O estado a que o país chegou exige clarificação urgente, porque os portugueses, sobretudo os mais vulneráveis, os milhões de pobres, os discriminados pelo estado do ensino, da saúde, pelos baixos salários e pensões, bem como os da classe média, que todos os dias engrossam a fileira dos pobres, não podem continuar à mercê dos impasses gerados por políticos medíocres.

O Presidente da República, e à semelhança de alguns dos seus antecessores, embora desta vez com crise agravada, passou, de um momento para o outro, a fazer parte do problema institucional, do impasse, e não a constituir um contributo para a sua solução, isto quando a tão propalada cooperação institucional se revelaria, agora, verdadeiramente indispensável.

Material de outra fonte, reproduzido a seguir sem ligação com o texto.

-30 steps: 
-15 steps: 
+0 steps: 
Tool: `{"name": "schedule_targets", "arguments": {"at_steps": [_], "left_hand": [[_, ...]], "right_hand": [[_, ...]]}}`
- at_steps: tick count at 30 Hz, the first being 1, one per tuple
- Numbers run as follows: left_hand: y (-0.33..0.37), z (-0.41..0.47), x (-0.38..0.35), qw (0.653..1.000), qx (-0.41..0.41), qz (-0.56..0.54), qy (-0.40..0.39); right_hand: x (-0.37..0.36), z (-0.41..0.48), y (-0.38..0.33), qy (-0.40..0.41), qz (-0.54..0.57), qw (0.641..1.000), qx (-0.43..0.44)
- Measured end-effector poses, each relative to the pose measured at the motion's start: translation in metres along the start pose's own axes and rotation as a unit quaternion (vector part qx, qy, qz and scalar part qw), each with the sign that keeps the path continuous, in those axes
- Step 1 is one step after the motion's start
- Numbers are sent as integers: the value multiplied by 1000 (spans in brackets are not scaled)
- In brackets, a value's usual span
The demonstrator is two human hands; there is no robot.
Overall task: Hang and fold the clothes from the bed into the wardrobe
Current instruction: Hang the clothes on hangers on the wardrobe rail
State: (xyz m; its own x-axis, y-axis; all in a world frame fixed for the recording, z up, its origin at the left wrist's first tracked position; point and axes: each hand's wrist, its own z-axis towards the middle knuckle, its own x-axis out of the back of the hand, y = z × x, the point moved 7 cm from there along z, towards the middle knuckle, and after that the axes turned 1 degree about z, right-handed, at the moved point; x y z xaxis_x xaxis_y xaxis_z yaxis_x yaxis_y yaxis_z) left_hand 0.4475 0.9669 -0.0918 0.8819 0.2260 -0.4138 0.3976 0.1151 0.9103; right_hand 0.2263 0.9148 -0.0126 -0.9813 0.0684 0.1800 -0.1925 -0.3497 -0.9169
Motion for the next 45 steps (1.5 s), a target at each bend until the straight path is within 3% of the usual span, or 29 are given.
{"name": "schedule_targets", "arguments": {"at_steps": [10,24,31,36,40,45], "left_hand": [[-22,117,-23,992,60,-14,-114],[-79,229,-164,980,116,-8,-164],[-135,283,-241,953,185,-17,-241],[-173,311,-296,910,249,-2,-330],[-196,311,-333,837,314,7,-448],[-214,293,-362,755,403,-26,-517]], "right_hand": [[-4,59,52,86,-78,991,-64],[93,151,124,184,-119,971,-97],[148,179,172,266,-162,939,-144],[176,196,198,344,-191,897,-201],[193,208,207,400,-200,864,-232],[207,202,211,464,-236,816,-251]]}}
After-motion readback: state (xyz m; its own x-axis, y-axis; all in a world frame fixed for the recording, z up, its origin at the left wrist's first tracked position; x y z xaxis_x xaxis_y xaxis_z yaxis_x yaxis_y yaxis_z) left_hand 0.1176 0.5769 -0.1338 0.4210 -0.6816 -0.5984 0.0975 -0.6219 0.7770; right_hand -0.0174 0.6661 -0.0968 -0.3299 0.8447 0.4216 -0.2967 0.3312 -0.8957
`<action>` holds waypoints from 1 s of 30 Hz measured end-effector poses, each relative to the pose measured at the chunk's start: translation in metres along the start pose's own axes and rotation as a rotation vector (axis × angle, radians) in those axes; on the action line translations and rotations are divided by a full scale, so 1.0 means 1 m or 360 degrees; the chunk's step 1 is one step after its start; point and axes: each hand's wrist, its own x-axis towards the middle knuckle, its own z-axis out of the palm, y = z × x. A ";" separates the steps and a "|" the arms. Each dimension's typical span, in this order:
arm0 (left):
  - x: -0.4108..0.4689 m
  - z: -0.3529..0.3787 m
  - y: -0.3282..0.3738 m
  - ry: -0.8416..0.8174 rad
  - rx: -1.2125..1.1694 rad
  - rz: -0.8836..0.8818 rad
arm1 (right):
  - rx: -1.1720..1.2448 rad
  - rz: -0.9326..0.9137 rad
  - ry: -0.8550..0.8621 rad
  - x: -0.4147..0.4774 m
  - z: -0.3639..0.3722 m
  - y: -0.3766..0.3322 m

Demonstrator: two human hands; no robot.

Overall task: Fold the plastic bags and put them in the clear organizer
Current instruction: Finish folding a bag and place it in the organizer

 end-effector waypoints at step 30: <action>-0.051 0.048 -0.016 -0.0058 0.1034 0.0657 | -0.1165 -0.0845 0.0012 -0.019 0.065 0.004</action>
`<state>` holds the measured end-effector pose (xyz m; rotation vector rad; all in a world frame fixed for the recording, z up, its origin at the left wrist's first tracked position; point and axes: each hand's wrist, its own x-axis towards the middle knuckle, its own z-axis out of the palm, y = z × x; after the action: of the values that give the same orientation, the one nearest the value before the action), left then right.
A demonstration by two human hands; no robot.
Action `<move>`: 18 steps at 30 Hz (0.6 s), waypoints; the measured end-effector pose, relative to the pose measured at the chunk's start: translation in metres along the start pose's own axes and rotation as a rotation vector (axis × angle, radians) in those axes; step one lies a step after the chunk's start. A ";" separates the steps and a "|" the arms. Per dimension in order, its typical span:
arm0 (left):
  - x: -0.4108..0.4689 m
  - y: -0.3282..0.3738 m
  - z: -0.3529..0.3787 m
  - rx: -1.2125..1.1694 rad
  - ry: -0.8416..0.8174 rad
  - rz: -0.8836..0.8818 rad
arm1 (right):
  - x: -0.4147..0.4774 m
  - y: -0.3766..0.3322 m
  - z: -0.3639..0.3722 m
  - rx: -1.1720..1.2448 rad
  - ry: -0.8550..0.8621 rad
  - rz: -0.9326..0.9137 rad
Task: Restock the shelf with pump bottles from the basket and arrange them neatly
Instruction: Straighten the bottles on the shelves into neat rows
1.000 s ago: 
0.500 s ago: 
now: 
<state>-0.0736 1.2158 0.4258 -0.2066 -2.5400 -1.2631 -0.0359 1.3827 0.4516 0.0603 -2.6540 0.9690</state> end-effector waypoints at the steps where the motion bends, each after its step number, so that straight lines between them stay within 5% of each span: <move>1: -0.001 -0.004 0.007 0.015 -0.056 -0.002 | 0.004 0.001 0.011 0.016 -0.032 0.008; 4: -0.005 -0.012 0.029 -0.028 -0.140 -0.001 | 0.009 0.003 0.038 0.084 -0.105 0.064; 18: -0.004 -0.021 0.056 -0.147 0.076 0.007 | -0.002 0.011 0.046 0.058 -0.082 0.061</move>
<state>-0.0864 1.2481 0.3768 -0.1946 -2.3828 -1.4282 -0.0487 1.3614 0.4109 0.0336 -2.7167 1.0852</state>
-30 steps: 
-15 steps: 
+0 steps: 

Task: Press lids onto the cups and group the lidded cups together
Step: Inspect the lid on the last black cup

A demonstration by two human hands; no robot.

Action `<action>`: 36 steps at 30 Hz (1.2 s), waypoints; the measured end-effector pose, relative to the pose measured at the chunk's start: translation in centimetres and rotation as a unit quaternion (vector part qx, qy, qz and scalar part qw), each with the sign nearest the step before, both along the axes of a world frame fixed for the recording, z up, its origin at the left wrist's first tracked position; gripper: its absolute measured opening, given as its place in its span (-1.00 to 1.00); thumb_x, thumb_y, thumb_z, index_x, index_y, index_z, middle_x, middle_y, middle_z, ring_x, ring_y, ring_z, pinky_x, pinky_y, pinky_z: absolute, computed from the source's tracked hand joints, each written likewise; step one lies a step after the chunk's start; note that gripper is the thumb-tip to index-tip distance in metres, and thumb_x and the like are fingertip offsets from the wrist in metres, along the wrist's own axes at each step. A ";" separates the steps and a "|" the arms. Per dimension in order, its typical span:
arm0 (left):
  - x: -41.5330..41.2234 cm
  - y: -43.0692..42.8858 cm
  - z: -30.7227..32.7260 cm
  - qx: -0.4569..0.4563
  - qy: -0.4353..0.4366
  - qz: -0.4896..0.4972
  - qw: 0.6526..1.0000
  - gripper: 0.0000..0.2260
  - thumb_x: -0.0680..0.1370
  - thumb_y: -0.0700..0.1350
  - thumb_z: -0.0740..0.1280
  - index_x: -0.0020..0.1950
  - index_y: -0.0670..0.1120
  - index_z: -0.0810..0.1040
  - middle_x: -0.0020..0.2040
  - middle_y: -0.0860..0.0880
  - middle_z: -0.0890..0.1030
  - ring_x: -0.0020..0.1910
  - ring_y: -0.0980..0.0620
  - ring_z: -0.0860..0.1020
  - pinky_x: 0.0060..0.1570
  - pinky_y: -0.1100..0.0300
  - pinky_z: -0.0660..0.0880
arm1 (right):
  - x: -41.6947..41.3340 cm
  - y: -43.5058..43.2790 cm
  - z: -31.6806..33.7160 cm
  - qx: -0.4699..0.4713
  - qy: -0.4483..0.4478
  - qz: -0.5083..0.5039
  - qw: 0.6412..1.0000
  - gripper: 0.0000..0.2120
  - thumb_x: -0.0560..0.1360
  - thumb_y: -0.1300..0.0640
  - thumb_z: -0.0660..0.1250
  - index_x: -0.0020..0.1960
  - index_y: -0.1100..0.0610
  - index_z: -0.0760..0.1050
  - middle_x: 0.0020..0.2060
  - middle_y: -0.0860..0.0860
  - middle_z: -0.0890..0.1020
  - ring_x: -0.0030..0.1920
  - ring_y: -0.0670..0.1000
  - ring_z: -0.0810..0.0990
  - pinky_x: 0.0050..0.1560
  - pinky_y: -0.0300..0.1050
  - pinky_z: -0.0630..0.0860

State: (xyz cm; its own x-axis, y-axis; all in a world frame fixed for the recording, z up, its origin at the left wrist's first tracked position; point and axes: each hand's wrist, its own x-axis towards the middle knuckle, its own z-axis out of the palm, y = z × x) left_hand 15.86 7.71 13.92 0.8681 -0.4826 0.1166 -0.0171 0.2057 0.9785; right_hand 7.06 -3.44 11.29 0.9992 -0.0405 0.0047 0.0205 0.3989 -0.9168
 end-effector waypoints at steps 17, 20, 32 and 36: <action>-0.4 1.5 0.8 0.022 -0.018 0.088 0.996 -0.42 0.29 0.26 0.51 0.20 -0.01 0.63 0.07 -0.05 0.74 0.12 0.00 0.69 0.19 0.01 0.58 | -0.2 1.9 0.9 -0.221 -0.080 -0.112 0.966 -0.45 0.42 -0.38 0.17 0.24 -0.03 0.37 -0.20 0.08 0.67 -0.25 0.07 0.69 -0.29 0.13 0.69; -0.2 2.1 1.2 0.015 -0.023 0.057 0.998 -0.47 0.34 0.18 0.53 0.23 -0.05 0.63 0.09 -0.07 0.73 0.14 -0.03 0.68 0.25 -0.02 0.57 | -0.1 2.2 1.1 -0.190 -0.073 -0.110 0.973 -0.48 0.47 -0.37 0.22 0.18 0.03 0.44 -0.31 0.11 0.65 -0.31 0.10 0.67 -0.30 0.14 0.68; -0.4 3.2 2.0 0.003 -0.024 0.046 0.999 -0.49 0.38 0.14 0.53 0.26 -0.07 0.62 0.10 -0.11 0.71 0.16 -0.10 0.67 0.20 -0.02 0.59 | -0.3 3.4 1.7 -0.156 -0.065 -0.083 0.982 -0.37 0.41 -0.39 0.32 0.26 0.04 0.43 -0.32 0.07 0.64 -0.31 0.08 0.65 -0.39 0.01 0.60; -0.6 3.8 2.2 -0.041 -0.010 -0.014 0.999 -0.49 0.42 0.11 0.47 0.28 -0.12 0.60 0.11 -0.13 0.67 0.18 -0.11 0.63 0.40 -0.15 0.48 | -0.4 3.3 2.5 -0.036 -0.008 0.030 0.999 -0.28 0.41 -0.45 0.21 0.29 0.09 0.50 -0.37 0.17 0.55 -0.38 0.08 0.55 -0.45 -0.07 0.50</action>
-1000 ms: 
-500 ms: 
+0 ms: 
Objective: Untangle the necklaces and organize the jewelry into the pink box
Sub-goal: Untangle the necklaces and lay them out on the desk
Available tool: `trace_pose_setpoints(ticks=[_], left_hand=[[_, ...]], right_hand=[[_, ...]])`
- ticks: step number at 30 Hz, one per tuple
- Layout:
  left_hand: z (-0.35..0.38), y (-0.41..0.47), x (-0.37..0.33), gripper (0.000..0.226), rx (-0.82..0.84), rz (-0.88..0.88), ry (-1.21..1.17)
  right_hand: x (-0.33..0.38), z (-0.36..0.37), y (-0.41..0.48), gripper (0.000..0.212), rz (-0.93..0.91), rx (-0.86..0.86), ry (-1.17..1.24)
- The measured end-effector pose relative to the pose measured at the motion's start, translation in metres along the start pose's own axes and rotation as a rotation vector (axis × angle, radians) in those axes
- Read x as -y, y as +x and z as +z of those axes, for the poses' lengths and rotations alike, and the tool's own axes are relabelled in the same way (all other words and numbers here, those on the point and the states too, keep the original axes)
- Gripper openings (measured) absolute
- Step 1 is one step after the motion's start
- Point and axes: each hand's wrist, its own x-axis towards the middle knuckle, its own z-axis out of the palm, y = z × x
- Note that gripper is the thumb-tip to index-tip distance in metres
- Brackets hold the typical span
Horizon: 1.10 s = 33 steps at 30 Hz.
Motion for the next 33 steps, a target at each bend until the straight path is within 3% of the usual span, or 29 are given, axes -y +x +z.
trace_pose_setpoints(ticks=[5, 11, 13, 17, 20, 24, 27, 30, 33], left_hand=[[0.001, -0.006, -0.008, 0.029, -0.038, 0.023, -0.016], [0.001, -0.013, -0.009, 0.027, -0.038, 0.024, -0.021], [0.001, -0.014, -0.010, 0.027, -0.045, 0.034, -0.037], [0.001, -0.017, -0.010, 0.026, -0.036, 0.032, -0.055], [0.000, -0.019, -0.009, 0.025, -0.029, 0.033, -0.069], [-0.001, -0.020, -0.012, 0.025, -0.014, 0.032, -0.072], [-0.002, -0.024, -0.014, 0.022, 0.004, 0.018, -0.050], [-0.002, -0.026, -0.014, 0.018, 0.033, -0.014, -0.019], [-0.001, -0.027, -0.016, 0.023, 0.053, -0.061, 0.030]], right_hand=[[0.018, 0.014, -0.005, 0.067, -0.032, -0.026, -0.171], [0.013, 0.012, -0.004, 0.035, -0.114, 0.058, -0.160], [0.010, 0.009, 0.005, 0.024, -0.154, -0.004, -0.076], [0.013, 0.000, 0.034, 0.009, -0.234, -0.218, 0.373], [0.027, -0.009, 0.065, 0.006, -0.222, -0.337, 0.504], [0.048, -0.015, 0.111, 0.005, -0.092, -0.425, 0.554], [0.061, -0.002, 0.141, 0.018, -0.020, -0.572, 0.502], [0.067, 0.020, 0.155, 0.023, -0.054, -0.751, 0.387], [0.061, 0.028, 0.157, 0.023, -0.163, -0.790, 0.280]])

O fim da normal relação institucional entre o Primeiro-ministro e o Presidente da República reduziu, substancialmente, o espaço de manobra deste, acabando por colocar nas suas mãos, como única alternativa para a reposição do funcionamento normal das instituições, a dissolução da Assembleia da República. Por mais quanto tempo vai e pode o país arrastar-se no limbo? A clarificação é urgente, porque importa impedir que as instituições se degradem ainda mais, abrindo alas para o avanço dos extremismos populistas.

Não se pode, porque é mau para a vida dos portugueses, adiar por muito mais tempo a resolução dos graves problemas que os afectam, com a justificação de que, por este ou aquele motivo, as circunstâncias não aconselham eleições antecipadas. Isto significa estar à mercê dos critérios e da vontade de alguns, de interesses e jogos de poder, que assim se substituem ao veredicto popular.

A democracia, não sendo perfeita, é o melhor dos regimes, também porque nos períodos de crise sistémica, como são os que atravessamos (haverá outros piores?), abre sempre as portas à devolução da palavra ao povo. Ainda que este possa, eventualmente, com o seu voto, alterar pouco, ou nada, o estado das coisas. Mas é preciso que a democracia se exerça para que, pelo menos, nos possa retirar deste prolongado estado de “coma induzido” em que o país teima em viver.